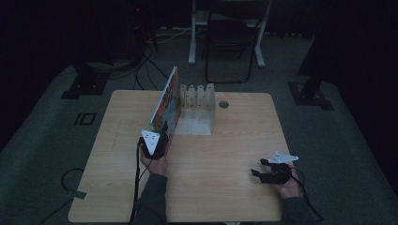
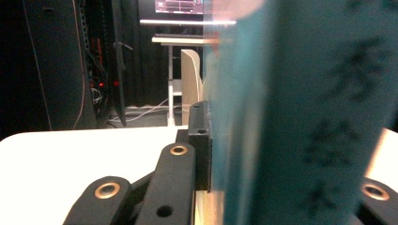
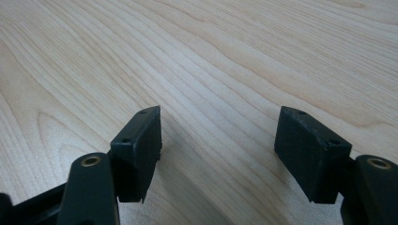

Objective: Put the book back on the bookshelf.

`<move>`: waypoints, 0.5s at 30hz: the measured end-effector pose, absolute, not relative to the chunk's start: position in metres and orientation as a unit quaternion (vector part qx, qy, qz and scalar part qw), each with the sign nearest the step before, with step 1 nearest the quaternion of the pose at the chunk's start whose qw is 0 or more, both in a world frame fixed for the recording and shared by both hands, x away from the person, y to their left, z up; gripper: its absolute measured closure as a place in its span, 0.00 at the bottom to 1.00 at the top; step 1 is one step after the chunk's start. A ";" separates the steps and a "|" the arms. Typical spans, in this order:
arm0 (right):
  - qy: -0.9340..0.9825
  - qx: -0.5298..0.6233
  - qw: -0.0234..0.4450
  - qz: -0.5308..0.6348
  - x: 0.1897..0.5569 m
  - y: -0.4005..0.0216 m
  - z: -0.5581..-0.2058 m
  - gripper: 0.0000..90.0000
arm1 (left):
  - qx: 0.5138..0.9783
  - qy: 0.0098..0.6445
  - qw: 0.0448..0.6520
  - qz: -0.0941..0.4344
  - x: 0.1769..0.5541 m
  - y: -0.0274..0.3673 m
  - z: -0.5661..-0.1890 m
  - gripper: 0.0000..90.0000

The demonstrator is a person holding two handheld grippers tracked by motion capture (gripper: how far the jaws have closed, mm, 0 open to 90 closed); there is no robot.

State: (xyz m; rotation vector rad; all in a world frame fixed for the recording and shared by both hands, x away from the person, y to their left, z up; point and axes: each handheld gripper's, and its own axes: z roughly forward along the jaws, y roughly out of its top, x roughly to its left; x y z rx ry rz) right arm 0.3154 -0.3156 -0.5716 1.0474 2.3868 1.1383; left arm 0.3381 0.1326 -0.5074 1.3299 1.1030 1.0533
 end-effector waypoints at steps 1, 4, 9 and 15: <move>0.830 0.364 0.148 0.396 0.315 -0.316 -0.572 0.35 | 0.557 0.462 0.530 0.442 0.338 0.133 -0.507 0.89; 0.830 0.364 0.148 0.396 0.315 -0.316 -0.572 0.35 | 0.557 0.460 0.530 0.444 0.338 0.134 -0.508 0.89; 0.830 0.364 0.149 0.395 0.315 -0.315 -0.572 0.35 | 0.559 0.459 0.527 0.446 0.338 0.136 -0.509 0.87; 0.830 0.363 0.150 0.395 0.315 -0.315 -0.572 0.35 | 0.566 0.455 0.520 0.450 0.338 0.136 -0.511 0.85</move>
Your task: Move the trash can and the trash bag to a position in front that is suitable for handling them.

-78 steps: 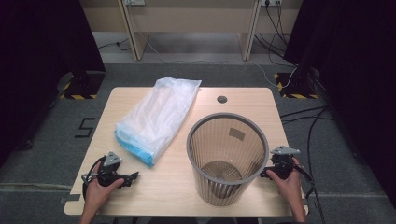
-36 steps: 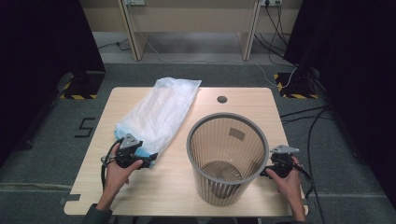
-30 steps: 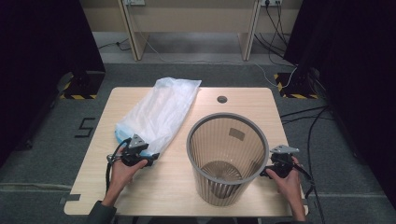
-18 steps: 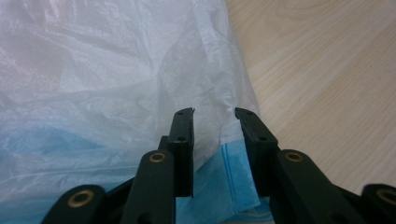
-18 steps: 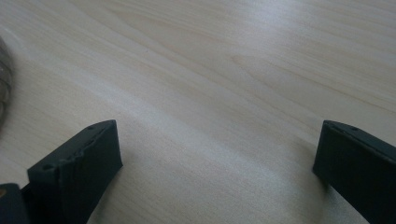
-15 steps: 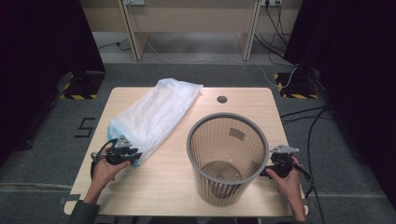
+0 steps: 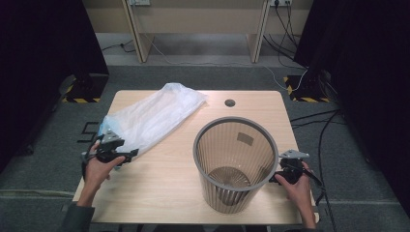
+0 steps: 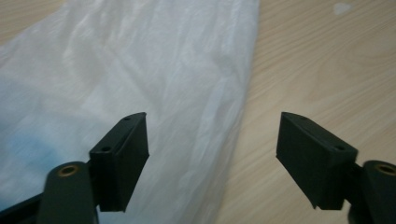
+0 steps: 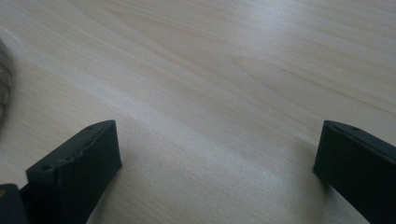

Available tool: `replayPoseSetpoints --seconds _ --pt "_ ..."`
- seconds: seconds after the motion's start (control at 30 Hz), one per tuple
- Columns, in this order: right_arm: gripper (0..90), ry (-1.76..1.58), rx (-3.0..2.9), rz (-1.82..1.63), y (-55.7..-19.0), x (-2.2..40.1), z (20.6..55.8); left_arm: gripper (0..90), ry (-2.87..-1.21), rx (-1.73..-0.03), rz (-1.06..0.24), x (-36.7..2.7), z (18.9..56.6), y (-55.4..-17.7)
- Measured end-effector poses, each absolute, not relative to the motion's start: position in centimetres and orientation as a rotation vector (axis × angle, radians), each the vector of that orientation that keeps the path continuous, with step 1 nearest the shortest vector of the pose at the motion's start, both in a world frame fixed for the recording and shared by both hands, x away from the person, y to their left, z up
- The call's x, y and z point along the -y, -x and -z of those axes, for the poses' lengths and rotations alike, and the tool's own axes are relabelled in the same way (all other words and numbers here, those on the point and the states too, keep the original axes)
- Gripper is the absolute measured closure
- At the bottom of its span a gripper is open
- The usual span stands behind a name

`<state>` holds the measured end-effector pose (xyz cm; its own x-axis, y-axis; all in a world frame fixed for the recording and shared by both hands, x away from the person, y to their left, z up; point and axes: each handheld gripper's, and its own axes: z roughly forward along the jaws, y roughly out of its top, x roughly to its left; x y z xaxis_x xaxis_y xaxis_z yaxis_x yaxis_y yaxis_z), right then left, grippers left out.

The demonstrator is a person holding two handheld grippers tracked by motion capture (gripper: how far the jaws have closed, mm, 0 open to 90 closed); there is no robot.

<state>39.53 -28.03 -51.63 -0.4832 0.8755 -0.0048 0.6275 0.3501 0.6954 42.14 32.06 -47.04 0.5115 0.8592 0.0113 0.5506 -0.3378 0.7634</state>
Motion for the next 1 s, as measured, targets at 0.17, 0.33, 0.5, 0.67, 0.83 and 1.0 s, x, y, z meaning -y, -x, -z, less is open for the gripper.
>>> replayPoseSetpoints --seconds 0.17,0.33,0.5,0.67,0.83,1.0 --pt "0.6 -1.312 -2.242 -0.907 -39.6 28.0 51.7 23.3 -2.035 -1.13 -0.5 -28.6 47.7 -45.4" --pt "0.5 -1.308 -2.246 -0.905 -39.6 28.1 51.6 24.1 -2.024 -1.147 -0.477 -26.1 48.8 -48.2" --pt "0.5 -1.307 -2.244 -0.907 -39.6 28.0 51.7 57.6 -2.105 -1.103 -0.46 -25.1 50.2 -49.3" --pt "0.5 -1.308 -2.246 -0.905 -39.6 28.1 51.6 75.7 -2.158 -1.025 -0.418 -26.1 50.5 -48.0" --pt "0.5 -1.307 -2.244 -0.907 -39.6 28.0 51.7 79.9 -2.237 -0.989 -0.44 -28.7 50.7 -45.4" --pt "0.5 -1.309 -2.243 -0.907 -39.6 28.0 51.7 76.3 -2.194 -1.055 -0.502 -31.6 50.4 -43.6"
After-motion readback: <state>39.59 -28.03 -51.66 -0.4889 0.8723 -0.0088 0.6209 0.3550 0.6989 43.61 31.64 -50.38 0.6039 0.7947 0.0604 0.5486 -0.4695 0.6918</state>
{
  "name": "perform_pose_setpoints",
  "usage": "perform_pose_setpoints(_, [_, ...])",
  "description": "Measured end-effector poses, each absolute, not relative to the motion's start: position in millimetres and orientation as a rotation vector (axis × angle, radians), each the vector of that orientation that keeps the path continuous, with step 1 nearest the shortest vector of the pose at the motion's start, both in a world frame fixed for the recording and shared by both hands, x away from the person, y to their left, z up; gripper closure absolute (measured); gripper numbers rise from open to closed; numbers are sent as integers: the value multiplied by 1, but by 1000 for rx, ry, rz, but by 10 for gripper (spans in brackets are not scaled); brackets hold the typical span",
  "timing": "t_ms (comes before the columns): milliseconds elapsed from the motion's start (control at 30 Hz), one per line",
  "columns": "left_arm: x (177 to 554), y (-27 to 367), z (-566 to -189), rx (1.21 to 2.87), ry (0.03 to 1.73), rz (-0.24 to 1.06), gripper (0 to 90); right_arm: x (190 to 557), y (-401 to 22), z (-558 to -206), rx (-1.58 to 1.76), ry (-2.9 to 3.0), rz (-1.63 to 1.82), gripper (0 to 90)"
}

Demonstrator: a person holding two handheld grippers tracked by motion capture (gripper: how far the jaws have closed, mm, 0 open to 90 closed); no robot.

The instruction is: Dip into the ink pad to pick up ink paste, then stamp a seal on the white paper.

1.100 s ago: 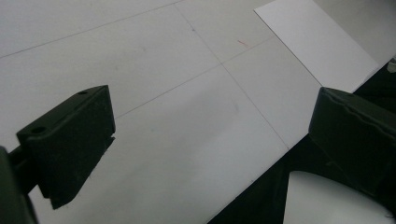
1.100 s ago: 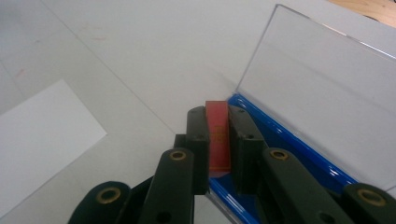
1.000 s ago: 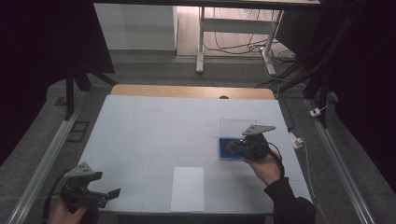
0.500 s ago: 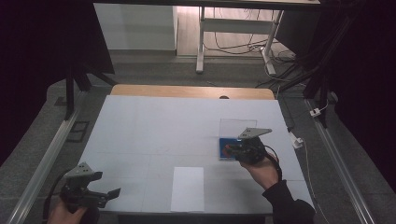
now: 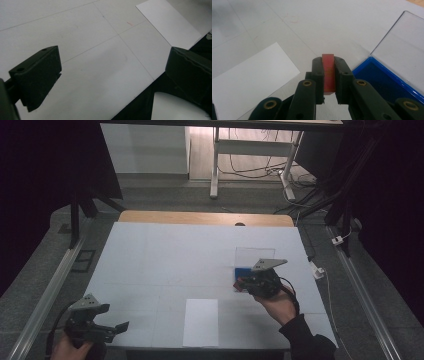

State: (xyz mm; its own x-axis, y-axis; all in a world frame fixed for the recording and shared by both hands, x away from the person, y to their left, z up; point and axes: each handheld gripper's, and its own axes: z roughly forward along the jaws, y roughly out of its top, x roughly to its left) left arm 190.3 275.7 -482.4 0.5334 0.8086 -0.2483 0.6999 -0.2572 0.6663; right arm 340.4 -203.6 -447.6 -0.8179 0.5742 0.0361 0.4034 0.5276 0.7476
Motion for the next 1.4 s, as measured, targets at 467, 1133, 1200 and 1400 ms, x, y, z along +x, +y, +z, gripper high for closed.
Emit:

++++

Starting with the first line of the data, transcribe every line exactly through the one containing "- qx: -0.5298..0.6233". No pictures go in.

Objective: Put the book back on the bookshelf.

`<move>`: waypoints, 0.5s at 30hz: the measured end-effector pose, absolute, not relative to the chunk's start: position in metres and orientation as a unit quaternion (vector part qx, qy, qz and scalar part qw), each with the sign nearest the step before, with step 1 nearest the quaternion of the pose at the chunk's start whose qw is 0 or more, both in a world frame fixed for the recording and shared by both hands, x away from the person, y to their left, z up; gripper: its absolute measured closure as a place in its span, 0.00 at the bottom to 1.00 at the top; step 1 is one step after the chunk's start. A ";" separates the steps and a "|" the arms. Typical spans, in this order:
arm0 (right):
  - qy: -0.9340..0.9825
  - qx: -0.5298..0.6233

Nothing else is part of this answer.